> WHAT IS REQUIRED: Go through the records and show each line where the word "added" occurs.

Records from a dataset:
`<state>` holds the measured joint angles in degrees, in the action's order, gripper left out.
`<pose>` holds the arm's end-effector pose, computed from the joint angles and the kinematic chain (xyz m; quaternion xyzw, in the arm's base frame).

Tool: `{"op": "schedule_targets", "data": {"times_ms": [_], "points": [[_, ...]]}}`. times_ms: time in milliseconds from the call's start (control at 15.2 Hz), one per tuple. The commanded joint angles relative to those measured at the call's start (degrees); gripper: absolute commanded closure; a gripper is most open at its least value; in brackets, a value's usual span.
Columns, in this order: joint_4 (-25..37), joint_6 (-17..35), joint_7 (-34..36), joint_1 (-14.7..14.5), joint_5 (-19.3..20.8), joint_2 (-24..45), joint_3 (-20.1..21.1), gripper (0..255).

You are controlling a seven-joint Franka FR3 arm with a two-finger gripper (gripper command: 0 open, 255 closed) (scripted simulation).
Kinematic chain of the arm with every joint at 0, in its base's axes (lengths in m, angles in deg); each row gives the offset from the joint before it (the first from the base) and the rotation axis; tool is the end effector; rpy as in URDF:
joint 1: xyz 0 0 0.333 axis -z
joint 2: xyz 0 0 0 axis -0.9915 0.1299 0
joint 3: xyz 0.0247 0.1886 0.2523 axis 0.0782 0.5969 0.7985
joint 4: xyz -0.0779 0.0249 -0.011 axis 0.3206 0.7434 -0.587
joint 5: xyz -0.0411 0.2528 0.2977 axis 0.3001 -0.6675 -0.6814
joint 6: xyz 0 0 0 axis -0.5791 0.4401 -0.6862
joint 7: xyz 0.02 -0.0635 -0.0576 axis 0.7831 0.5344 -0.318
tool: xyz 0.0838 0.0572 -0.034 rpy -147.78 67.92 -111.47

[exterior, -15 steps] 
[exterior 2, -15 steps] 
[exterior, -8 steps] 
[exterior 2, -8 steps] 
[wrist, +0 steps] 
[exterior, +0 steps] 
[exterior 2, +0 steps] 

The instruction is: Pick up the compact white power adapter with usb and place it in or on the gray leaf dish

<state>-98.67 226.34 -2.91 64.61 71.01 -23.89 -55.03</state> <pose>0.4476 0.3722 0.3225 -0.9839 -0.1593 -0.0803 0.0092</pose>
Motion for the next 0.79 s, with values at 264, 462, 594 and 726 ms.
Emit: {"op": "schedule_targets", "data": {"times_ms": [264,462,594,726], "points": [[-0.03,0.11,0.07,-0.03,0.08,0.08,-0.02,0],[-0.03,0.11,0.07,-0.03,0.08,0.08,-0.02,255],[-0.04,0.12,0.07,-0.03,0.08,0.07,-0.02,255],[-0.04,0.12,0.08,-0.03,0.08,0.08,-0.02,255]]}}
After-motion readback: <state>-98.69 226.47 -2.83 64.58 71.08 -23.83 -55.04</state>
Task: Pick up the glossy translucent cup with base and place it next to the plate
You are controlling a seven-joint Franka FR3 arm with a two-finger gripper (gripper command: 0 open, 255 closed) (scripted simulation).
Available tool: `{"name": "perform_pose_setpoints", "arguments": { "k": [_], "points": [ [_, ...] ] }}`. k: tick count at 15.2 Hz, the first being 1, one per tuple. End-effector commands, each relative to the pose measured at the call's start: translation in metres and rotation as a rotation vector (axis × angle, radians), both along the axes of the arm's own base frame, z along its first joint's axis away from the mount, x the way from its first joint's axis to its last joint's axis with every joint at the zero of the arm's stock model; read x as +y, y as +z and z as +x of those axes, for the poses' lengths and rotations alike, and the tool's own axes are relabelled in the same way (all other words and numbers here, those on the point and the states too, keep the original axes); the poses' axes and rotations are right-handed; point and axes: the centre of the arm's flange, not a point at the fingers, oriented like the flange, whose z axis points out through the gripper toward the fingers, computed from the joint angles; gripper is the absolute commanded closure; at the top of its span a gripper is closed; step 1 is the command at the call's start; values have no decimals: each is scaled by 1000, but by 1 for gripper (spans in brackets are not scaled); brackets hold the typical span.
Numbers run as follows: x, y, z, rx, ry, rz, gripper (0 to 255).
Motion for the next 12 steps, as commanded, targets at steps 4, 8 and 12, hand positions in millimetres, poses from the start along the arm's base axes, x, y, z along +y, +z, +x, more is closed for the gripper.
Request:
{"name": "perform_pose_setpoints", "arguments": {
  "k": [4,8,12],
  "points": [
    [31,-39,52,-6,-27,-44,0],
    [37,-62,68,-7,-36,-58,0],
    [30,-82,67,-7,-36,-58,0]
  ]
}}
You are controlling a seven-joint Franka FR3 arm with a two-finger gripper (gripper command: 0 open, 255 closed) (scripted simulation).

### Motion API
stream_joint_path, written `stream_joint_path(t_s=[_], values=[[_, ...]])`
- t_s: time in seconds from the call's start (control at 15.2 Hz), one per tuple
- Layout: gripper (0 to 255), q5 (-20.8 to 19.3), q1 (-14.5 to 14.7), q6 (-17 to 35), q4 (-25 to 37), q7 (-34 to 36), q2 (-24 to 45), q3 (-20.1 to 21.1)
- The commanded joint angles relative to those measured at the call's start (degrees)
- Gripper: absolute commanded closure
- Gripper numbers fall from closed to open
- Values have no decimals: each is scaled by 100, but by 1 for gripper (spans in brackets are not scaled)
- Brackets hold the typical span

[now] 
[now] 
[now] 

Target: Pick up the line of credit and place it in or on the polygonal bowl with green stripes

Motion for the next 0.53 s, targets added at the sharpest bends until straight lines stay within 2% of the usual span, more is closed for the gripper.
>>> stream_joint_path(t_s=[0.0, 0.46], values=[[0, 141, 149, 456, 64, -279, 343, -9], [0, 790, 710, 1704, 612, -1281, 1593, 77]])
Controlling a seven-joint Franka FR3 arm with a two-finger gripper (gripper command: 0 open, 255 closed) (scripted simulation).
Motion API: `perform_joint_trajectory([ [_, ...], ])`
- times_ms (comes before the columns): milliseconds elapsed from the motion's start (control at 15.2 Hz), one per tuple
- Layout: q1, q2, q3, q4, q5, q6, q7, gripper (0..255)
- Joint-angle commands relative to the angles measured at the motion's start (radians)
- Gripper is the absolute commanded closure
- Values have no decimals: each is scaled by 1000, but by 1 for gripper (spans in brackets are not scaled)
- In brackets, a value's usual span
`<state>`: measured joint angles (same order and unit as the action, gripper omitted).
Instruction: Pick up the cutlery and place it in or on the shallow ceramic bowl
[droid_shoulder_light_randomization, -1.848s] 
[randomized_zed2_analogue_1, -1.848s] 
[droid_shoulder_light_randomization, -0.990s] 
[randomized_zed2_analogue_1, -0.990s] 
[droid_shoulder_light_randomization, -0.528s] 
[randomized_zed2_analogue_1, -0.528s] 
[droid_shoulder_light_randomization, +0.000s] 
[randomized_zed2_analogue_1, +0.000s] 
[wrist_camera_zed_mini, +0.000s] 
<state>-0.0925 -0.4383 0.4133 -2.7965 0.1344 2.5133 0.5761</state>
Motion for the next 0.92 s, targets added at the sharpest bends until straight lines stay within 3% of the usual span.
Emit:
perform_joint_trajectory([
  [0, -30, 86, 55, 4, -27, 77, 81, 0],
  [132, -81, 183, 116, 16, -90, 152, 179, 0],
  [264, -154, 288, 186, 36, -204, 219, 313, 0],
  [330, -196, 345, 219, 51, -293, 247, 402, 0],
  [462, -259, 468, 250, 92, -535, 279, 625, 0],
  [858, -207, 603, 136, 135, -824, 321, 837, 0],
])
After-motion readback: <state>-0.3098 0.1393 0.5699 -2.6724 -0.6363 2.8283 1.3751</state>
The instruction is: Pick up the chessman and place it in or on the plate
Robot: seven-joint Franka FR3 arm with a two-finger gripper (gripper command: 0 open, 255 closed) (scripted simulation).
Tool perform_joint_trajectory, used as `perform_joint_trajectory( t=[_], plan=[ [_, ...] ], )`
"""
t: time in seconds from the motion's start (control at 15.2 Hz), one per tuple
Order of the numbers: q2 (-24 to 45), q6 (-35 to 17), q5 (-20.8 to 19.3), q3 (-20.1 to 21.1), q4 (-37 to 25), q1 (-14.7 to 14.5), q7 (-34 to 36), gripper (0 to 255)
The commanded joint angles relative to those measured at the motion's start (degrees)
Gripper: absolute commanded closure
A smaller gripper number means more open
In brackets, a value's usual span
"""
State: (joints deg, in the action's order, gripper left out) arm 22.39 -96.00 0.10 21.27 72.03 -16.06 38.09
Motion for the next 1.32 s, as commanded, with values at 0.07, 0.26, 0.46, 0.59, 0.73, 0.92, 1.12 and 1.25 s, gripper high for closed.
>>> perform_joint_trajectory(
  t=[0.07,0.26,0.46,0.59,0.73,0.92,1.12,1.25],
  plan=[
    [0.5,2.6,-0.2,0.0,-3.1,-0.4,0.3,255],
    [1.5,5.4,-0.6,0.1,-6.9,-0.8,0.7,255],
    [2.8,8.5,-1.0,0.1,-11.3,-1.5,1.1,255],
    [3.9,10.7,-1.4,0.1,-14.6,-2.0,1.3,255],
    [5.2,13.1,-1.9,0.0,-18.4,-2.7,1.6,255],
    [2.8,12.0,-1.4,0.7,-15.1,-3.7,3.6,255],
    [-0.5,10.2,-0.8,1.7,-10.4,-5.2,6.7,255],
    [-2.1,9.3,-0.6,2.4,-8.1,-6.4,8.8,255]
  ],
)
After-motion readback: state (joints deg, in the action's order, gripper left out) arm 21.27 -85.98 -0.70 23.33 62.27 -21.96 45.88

> TASK ANSWER:
Motion for the next 0.53 s, targets added at the sharpest bends until straight lines stay within 2% of the usual span, more is closed for the gripper.
Motion for the next 0.92 s, targets added at the sharpest bends until straight lines stay within 3% of the usual span.

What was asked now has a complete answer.